───── Available data

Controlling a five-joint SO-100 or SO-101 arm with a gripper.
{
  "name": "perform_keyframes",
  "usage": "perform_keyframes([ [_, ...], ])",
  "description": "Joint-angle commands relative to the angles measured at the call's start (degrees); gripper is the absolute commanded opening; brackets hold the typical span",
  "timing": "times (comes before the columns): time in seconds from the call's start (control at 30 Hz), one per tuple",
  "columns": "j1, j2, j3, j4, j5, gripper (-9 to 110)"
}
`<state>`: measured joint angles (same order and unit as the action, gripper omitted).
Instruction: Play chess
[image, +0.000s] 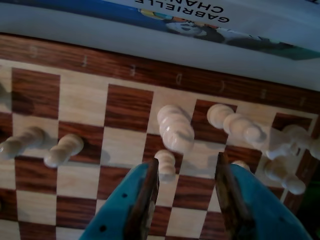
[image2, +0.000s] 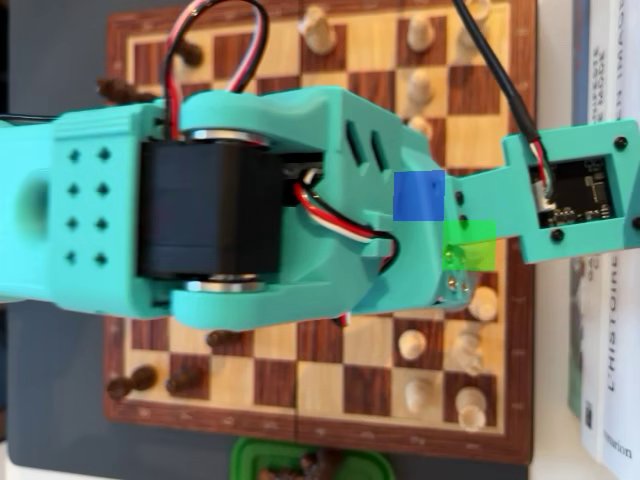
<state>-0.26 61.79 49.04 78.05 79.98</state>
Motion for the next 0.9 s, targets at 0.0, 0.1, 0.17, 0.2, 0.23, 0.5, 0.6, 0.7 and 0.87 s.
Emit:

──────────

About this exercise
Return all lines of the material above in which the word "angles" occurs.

Written answer
  "description": "Joint-angle commands relative to the angles measured at the call's start (degrees); gripper is the absolute commanded opening; brackets hold the typical span",
`<state>`: measured joint angles (same order and unit as the action, gripper omitted).

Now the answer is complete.